Robotic frog improves boring mating call
12 Aug 2013 by Evoluted New Media
A robotic frog has aided researchers to discover that manipulated mating calls can be very attractive to female túngara frogs.
Micheal Ryan and Ryan Taylor conducted the research, published in Science, which suggests the female frog’s bizarre reaction may be evidence not of a defect in the brain, but of how well frogs have evolved to extract meaning from noise, in a similar way to humans.
Ryan, the Clark Hubbs Regents Professor of Zoology in the College of Natural Sciences at The University of Texas at Austin said: “It would never happen in nature, but its evidence of how much jury-rigging there is in evolution, that the female can be tricked in this way.”
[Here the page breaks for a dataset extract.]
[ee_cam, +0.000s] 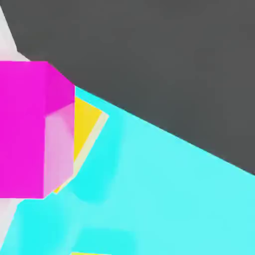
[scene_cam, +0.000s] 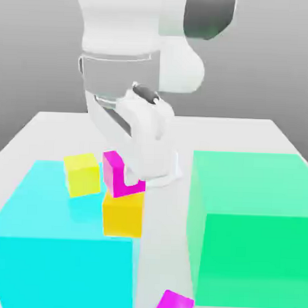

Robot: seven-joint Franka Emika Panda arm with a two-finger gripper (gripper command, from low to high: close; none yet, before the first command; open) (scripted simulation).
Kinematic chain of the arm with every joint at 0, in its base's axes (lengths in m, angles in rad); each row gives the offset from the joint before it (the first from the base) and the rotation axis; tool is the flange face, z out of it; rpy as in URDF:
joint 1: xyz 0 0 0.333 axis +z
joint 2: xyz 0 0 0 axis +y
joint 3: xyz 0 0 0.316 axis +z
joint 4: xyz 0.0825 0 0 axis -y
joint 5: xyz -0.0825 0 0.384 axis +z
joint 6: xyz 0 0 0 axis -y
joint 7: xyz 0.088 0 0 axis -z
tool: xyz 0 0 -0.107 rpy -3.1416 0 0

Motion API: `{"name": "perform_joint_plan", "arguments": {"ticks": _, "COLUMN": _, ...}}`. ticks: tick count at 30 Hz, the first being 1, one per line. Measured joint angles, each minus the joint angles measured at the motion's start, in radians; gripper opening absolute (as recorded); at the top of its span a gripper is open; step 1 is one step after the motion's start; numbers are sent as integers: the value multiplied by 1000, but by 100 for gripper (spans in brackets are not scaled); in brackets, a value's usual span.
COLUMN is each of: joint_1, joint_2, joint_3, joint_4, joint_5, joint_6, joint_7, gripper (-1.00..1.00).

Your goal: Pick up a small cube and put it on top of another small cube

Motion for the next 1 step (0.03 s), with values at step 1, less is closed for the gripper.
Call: {"name": "perform_joint_plan", "arguments": {"ticks": 1, "joint_1": 0, "joint_2": 0, "joint_3": 0, "joint_4": 0, "joint_5": 0, "joint_6": 0, "joint_7": 0, "gripper": 100}}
During mating season, female túngara frogs listen to the sounds of the male calls, which are based on a pattern of ‘whines’ and ‘chucks’. If they can see the males, the sight of the male frogs inflating their vocal sacs adds to the appeal of the calls.
Ryan and Taylor experimented with these visual and auditory signals by taking a recording of a basic whine and adding a robotic frog that inflated its vocal sac later than it normally would. They then ran a parallel experiment with a chuck that arrived late relative to the whine.
They found that on their own, neither the late vocal sac expansion or the sluggish chuck added to the sex appeal of the whine.
However, when they strung the late cues together, they witnessed an extraordinary result. The resulting signal was as attractive to the female frogs as a normal, well-timed “whine-chuck”. The researchers say the vocal sac “perceptually rescued” the chuck and bound it together with the first part of the whine-chuck call.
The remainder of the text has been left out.